Required action:
The records underneath are to be repeated exactly, with the pictures left out.

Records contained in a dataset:
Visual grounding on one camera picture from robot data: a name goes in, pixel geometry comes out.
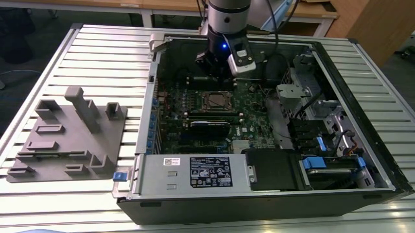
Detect black power cable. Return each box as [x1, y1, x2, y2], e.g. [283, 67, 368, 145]
[301, 93, 325, 119]

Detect wooden cabinet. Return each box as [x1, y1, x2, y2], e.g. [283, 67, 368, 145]
[326, 0, 415, 70]

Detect green motherboard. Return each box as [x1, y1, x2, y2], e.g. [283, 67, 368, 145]
[155, 72, 285, 155]

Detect silver chipset heatsink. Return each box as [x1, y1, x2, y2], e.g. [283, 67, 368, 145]
[233, 139, 254, 149]

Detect RAM slot white clips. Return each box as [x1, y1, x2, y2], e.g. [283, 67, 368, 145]
[186, 116, 245, 122]
[185, 112, 245, 116]

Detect black graphics card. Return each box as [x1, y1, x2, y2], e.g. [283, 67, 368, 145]
[189, 119, 231, 139]

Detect CPU socket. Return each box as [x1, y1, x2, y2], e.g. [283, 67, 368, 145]
[201, 90, 235, 112]

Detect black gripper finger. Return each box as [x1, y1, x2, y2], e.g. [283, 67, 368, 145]
[194, 51, 234, 85]

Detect silver CPU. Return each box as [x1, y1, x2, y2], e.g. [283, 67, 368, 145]
[207, 93, 227, 105]

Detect wooden desk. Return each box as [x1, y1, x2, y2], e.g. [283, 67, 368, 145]
[151, 0, 341, 37]
[0, 0, 155, 28]

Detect thick black cable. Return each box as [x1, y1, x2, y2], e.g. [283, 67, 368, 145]
[262, 52, 291, 82]

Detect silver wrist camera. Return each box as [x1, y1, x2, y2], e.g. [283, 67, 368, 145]
[227, 40, 258, 74]

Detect silver power supply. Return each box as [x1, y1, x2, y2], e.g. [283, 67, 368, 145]
[129, 153, 254, 195]

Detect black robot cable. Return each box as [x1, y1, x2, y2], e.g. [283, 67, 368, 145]
[259, 0, 281, 64]

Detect black office chair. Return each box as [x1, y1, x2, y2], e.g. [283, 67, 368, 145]
[0, 7, 38, 64]

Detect grey parts rack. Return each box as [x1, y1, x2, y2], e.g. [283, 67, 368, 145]
[6, 86, 130, 183]

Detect hard disk blue carrier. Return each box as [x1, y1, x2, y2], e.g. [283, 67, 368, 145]
[301, 155, 368, 190]

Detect metal socket cover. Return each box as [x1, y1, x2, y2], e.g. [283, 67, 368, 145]
[205, 91, 233, 110]

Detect black PC case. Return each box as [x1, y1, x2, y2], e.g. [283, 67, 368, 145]
[115, 33, 415, 225]

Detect silver metal drive cage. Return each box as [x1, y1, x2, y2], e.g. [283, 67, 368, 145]
[277, 54, 328, 117]

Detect black drive bay block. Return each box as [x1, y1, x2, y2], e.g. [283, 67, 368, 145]
[287, 118, 334, 152]

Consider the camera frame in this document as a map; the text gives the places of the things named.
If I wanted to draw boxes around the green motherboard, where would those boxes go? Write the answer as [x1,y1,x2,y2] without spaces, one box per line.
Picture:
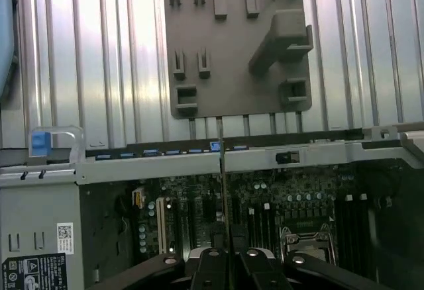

Exercise result:
Visual grounding on one camera picture from robot data: a name goes in, pixel geometry comes out.
Detect black power cable. Return each box as [x1, y1, x2, y2], e.g. [283, 67, 368, 145]
[301, 93, 325, 119]

Detect wooden cabinet. Return each box as [x1, y1, x2, y2], e.g. [283, 67, 368, 145]
[326, 0, 415, 70]

Detect green motherboard. Return each box as [x1, y1, x2, y2], e.g. [283, 67, 368, 145]
[155, 72, 285, 155]

Detect silver chipset heatsink. Return each box as [x1, y1, x2, y2], e.g. [283, 67, 368, 145]
[233, 139, 254, 149]

Detect RAM slot white clips. Return each box as [x1, y1, x2, y2], e.g. [283, 67, 368, 145]
[186, 116, 245, 122]
[185, 112, 245, 116]

Detect black graphics card. Return each box as [x1, y1, x2, y2], e.g. [283, 67, 368, 145]
[189, 119, 231, 139]

Detect CPU socket. Return each box as [x1, y1, x2, y2], e.g. [283, 67, 368, 145]
[201, 90, 235, 112]

Detect black gripper finger. Return each box as [x1, y1, x2, y2], e.g. [283, 67, 368, 145]
[194, 51, 234, 85]

Detect silver CPU. Return each box as [x1, y1, x2, y2], e.g. [283, 67, 368, 145]
[207, 93, 227, 105]

Detect wooden desk. Return each box as [x1, y1, x2, y2], e.g. [283, 67, 368, 145]
[151, 0, 341, 37]
[0, 0, 155, 28]

Detect thick black cable. Return each box as [x1, y1, x2, y2], e.g. [283, 67, 368, 145]
[262, 52, 291, 82]

Detect silver wrist camera. Return each box as [x1, y1, x2, y2], e.g. [283, 67, 368, 145]
[227, 40, 258, 74]

Detect silver power supply. Return each box as [x1, y1, x2, y2], e.g. [283, 67, 368, 145]
[129, 153, 254, 195]

Detect black robot cable. Return each box as [x1, y1, x2, y2], e.g. [283, 67, 368, 145]
[259, 0, 281, 64]

Detect black office chair. Return each box as [x1, y1, x2, y2], e.g. [283, 67, 368, 145]
[0, 7, 38, 64]

Detect grey parts rack. Return each box as [x1, y1, x2, y2], e.g. [283, 67, 368, 145]
[6, 86, 130, 183]

Detect hard disk blue carrier. Return each box as [x1, y1, x2, y2], e.g. [283, 67, 368, 145]
[301, 155, 368, 190]

Detect metal socket cover. Return each box as [x1, y1, x2, y2], e.g. [283, 67, 368, 145]
[205, 91, 233, 110]

Detect black PC case. Return each box as [x1, y1, x2, y2], e.g. [283, 67, 368, 145]
[115, 33, 415, 225]

Detect silver metal drive cage. Return each box as [x1, y1, x2, y2], e.g. [283, 67, 368, 145]
[277, 54, 328, 117]

Detect black drive bay block. Return each box as [x1, y1, x2, y2], e.g. [283, 67, 368, 145]
[287, 118, 334, 152]

Consider the camera frame in this document as a map; the text gives the places of the things named.
If I wanted to draw boxes around the green motherboard, where would those boxes go? Write the answer as [x1,y1,x2,y2] without spaces, one box per line.
Picture:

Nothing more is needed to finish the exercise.